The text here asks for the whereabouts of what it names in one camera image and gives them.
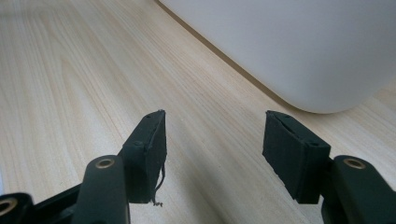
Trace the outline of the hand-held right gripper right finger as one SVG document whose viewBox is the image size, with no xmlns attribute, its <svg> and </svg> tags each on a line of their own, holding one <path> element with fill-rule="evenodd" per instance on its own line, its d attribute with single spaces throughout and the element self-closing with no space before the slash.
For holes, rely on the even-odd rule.
<svg viewBox="0 0 396 224">
<path fill-rule="evenodd" d="M 318 202 L 331 146 L 294 117 L 266 112 L 262 155 L 297 203 Z"/>
</svg>

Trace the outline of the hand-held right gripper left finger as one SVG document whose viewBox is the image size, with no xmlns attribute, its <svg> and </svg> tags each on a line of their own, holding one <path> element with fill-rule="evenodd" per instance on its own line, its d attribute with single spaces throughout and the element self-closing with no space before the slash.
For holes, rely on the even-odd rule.
<svg viewBox="0 0 396 224">
<path fill-rule="evenodd" d="M 167 156 L 165 111 L 144 116 L 120 151 L 126 191 L 130 203 L 156 202 L 157 190 L 165 177 Z"/>
</svg>

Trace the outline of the white plastic bin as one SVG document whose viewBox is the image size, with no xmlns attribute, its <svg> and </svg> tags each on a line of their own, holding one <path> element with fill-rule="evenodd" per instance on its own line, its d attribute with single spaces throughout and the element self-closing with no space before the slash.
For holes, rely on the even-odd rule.
<svg viewBox="0 0 396 224">
<path fill-rule="evenodd" d="M 396 0 L 160 0 L 287 103 L 352 108 L 396 77 Z"/>
</svg>

*WORK REQUIRED*
Each word of the data should be repeated exactly, and the pictures left out.

*RESULT OF THIS TASK*
The text here asks for the whereabouts of what it names in one camera image and gives them.
Trace the outline of the hand-held right gripper right finger as one SVG document whose viewBox is the image size, with no xmlns attribute, its <svg> and </svg> tags each on a line of their own, holding one <path> element with fill-rule="evenodd" per instance on its own line, its d attribute with single spaces throughout and the element self-closing with no space before the slash.
For holes, rely on the even-odd rule.
<svg viewBox="0 0 396 224">
<path fill-rule="evenodd" d="M 318 202 L 331 146 L 294 117 L 266 112 L 262 155 L 297 203 Z"/>
</svg>

Trace the outline of the hand-held right gripper left finger as one SVG document whose viewBox is the image size, with no xmlns attribute, its <svg> and </svg> tags each on a line of their own, holding one <path> element with fill-rule="evenodd" per instance on its own line, its d attribute with single spaces throughout and the element self-closing with no space before the slash.
For holes, rely on the even-odd rule.
<svg viewBox="0 0 396 224">
<path fill-rule="evenodd" d="M 167 156 L 165 111 L 144 116 L 120 151 L 126 191 L 130 203 L 156 202 L 157 190 L 165 177 Z"/>
</svg>

Trace the outline of the white plastic bin as one SVG document whose viewBox is the image size, with no xmlns attribute, its <svg> and </svg> tags each on a line of their own, holding one <path> element with fill-rule="evenodd" per instance on its own line, its d attribute with single spaces throughout and the element self-closing with no space before the slash.
For holes, rely on the even-odd rule.
<svg viewBox="0 0 396 224">
<path fill-rule="evenodd" d="M 396 0 L 160 0 L 287 103 L 352 108 L 396 77 Z"/>
</svg>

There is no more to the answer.